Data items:
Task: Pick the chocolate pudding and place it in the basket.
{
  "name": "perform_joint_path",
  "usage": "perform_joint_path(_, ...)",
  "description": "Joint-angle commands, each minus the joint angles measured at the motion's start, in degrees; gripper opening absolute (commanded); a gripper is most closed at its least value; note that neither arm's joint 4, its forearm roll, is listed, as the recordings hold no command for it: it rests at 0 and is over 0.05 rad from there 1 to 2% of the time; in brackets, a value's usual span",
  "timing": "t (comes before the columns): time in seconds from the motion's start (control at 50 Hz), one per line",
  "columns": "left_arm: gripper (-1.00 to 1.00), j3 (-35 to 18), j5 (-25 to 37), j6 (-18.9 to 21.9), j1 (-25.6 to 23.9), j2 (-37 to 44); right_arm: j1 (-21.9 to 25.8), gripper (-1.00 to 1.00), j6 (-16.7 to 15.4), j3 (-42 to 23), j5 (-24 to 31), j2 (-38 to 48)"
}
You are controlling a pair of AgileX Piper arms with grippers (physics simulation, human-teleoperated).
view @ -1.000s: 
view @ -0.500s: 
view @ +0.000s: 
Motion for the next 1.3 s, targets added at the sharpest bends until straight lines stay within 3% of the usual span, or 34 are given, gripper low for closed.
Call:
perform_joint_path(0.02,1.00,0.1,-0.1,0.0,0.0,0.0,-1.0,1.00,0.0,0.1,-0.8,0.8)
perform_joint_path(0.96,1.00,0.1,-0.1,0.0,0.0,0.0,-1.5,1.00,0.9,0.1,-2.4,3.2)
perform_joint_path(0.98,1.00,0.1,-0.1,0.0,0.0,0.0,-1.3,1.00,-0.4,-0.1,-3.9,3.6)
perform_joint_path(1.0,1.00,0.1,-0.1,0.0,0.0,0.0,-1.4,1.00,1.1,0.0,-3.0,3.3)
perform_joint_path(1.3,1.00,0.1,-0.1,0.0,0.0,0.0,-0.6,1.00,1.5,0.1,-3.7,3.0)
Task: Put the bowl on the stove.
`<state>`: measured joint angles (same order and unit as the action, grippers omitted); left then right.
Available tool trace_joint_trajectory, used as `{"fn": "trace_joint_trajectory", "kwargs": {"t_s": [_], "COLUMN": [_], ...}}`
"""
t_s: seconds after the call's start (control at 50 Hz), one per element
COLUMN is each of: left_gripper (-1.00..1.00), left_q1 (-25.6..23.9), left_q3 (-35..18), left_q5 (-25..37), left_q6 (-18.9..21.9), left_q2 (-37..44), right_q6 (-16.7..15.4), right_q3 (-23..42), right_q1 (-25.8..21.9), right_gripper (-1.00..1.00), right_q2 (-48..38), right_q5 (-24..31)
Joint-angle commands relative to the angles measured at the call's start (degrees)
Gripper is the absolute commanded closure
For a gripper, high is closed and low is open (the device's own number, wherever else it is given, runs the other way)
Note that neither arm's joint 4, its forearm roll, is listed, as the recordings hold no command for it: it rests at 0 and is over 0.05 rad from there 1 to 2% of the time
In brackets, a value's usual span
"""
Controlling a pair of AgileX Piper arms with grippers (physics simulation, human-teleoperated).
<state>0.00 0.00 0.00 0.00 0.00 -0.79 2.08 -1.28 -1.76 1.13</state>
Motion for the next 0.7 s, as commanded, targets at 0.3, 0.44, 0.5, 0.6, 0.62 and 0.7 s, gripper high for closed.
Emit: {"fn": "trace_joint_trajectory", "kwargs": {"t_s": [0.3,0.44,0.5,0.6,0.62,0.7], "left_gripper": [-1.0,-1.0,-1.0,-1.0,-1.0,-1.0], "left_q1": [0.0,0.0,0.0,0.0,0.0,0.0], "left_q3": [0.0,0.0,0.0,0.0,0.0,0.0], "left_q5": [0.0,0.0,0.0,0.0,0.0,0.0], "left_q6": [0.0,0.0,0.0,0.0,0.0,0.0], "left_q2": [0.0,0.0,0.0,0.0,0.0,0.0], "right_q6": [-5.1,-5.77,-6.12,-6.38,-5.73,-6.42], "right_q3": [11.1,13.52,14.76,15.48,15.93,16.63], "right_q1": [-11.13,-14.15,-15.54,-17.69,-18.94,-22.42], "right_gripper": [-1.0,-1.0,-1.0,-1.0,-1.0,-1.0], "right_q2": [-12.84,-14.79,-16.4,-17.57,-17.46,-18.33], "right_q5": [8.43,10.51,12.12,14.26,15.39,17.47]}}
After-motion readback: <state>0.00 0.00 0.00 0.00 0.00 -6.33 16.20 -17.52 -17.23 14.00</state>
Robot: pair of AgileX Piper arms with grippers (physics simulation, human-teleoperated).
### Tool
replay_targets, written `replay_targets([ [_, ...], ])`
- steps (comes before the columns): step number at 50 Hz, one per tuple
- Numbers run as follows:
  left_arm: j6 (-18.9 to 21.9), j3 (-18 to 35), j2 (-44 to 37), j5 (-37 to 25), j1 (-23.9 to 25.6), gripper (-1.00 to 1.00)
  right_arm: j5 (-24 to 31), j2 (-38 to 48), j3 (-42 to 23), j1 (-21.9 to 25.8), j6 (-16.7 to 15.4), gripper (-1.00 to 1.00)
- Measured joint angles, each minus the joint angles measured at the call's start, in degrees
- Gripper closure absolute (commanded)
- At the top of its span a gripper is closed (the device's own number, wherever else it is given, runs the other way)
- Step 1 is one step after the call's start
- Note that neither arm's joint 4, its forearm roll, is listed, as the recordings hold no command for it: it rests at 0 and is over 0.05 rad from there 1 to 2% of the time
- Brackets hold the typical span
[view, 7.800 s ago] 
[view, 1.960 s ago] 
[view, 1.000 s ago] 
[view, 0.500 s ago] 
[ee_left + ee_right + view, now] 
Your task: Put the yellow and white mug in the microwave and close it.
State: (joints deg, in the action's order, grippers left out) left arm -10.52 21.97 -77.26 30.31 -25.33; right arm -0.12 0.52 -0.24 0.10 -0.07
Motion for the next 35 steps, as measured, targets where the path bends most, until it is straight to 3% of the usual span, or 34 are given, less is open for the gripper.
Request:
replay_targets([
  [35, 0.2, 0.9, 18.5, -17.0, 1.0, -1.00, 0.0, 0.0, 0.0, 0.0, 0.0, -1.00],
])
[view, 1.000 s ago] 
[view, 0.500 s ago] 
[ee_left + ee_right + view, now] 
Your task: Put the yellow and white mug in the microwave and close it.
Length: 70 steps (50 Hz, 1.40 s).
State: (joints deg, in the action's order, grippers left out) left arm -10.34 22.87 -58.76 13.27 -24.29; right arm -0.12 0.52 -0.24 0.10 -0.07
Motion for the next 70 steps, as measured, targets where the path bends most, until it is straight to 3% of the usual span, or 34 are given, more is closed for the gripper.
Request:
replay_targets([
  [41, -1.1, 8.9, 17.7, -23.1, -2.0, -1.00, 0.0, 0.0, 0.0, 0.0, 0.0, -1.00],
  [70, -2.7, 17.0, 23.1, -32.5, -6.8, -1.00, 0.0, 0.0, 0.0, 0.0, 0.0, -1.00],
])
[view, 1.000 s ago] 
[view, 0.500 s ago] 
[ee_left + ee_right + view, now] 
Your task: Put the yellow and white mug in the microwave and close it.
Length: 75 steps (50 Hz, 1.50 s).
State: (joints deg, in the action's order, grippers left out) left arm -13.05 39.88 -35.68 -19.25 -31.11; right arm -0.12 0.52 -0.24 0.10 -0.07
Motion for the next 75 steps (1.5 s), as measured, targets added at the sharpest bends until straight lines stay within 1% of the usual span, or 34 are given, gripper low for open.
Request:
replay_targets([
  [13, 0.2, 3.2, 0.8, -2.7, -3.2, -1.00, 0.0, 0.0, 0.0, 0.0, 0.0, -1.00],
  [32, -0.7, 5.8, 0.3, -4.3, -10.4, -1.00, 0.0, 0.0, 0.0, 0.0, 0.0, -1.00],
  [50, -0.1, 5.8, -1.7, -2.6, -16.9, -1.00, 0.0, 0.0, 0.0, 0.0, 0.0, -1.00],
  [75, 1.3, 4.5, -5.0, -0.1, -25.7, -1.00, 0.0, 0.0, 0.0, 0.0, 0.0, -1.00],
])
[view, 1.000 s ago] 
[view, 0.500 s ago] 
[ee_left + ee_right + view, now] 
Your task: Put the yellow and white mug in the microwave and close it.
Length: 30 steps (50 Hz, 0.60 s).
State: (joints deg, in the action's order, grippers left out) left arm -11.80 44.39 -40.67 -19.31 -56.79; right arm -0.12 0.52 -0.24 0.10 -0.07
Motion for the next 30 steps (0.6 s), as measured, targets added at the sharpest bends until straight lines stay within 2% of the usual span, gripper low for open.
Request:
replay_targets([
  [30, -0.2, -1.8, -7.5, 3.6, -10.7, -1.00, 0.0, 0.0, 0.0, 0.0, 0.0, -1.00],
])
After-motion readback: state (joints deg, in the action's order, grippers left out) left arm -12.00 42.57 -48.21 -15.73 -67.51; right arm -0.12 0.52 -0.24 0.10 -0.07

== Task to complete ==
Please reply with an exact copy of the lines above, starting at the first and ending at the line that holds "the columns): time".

== Response to the task ==
Task: Pick the chocolate pudding and place it in the basket.
{
  "name": "perform_joint_path",
  "usage": "perform_joint_path(_, ...)",
  "description": "Joint-angle commands, each minus the joint angles measured at the motion's start, in degrees; gripper opening absolute (commanded); a gripper is most closed at its least value; note that neither arm's joint 4, its forearm roll, is listed, as the recordings hold no command for it: it rests at 0 and is over 0.05 rad from there 1 to 2% of the time; in brackets, a value's usual span",
  "timing": "t (comes before the columns): time in seconds from the motion's start (control at 50 Hz), one per line",

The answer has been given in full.